What is needed:
Reproduce all the data exactly, without pictures.

Information supplied:

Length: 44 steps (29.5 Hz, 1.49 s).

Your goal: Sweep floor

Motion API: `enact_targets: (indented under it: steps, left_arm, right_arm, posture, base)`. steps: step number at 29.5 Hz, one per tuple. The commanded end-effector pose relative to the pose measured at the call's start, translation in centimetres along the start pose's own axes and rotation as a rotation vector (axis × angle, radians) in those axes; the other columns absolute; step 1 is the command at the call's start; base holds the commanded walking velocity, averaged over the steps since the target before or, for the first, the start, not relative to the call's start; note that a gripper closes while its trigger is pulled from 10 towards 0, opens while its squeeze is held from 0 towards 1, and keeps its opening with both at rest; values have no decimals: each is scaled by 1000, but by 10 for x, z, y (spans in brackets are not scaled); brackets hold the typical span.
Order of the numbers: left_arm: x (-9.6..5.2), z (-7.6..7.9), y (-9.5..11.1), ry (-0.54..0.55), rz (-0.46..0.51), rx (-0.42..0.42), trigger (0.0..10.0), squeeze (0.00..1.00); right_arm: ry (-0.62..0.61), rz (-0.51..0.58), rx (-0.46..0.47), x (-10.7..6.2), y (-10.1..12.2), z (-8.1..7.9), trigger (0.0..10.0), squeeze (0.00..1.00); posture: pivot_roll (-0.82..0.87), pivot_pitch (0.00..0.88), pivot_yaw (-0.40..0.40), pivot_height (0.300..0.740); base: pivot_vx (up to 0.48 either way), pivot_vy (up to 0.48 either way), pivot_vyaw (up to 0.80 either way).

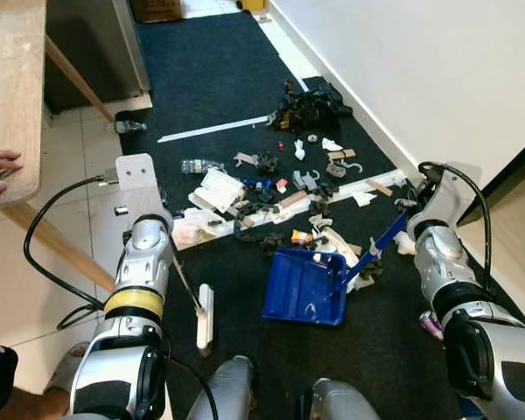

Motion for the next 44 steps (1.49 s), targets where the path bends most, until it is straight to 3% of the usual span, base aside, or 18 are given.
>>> enact_targets:
  steps: [1, 7, 14, 22, 29, 33, 39, 44]
  left_arm:
    - [2, -8, 0, 30, -11, 51, 10000, 0]
    - [0, -14, 2, 56, -2, 30, 10000, 0]
    - [-3, -19, -6, 58, -16, 51, 10000, 0]
    - [-4, -22, 1, 56, 16, 74, 10000, 0]
    - [-5, -20, 5, 47, 29, 84, 10000, 0]
    - [-7, -5, 18, -12, 81, 93, 10000, 0]
    - [-9, -10, 17, 13, 74, 27, 10000, 0]
    - [-9, -12, 14, 17, 55, 24, 10000, 0]
  right_arm:
    - [-15, 36, 32, 3, 11, 0, 10000, 0]
    - [19, 71, 52, 4, 20, -11, 10000, 0]
    - [26, 51, 37, 2, 14, -12, 10000, 0]
    - [35, 85, 58, 6, 27, -17, 10000, 0]
    - [65, 161, 123, 9, 54, -20, 10000, 0]
    - [41, 226, 131, 13, 82, -4, 10000, 0]
    - [40, 216, 121, 13, 79, -2, 10000, 0]
    - [49, 201, 107, 12, 71, -7, 10000, 0]
  posture:
    - [128, 64, -25, 740]
    - [125, 67, -34, 740]
    - [126, 81, -42, 740]
    - [131, 73, -53, 740]
    - [128, 77, -51, 740]
    - [132, 74, -55, 740]
    - [137, 67, -65, 740]
    - [141, 67, -67, 740]
  base:
    - [311, 0, 0]
    - [424, 0, 0]
    - [480, 0, 0]
    - [467, 0, 0]
    - [426, 0, 0]
    - [0, 0, 0]
    - [0, 0, 0]
    - [0, -213, 0]
Point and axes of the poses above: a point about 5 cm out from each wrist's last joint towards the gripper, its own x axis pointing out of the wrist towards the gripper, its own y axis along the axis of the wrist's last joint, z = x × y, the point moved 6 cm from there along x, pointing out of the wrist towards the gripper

Answer to this exercise:
Length: 44 steps (29.5 Hz, 1.49 s).

Your goal: Sweep floor

Motion API: `enact_targets: (indented under it: steps, left_arm, right_arm, posture, base)`. steps: step number at 29.5 Hz, one per tuple. The commanded end-effector pose relative to the pose measured at the call's start, translation in centimetres along the start pose's own axes and rotation as a rotation vector (axis × angle, radians) in those axes; the other columns absolute; step 1 is the command at the call's start; base holds the commanded walking velocity, averaged over the steps since the target before or, for the first, the start, not relative to the call's start; note that a gripper closes while its trigger is pulled from 10 towards 0, opens while its squeeze is held from 0 towards 1, and keeps its opening with both at rest; values have no decimals: each is scaled by 1000, but by 10 for x, z, y (spans in brackets are not scaled); brackets hold the typical span.
Order of the numbers: left_arm: x (-9.6..5.2), z (-7.6..7.9), y (-9.5..11.1), ry (-0.54..0.55), rz (-0.46..0.51), rx (-0.42..0.42), trigger (0.0..10.0), squeeze (0.00..1.00); right_arm: ry (-0.62..0.61), rz (-0.51..0.58), rx (-0.46..0.47), x (-10.7..6.2), y (-10.1..12.2), z (-8.1..7.9), trigger (0.0..10.0), squeeze (0.00..1.00); posture: pivot_roll (-0.82..0.87), pivot_pitch (0.00..0.88), pivot_yaw (-0.40..0.40), pivot_height (0.300..0.740); base: pivot_vx (up to 0.48 either way), pivot_vy (up to 0.48 either way), pivot_vyaw (up to 0.80 either way).


Motion for the next 44 steps (1.49 s), targets where the path bends most, until it is straight to 3% of the usual span, base aside, or 18 are given.
>>> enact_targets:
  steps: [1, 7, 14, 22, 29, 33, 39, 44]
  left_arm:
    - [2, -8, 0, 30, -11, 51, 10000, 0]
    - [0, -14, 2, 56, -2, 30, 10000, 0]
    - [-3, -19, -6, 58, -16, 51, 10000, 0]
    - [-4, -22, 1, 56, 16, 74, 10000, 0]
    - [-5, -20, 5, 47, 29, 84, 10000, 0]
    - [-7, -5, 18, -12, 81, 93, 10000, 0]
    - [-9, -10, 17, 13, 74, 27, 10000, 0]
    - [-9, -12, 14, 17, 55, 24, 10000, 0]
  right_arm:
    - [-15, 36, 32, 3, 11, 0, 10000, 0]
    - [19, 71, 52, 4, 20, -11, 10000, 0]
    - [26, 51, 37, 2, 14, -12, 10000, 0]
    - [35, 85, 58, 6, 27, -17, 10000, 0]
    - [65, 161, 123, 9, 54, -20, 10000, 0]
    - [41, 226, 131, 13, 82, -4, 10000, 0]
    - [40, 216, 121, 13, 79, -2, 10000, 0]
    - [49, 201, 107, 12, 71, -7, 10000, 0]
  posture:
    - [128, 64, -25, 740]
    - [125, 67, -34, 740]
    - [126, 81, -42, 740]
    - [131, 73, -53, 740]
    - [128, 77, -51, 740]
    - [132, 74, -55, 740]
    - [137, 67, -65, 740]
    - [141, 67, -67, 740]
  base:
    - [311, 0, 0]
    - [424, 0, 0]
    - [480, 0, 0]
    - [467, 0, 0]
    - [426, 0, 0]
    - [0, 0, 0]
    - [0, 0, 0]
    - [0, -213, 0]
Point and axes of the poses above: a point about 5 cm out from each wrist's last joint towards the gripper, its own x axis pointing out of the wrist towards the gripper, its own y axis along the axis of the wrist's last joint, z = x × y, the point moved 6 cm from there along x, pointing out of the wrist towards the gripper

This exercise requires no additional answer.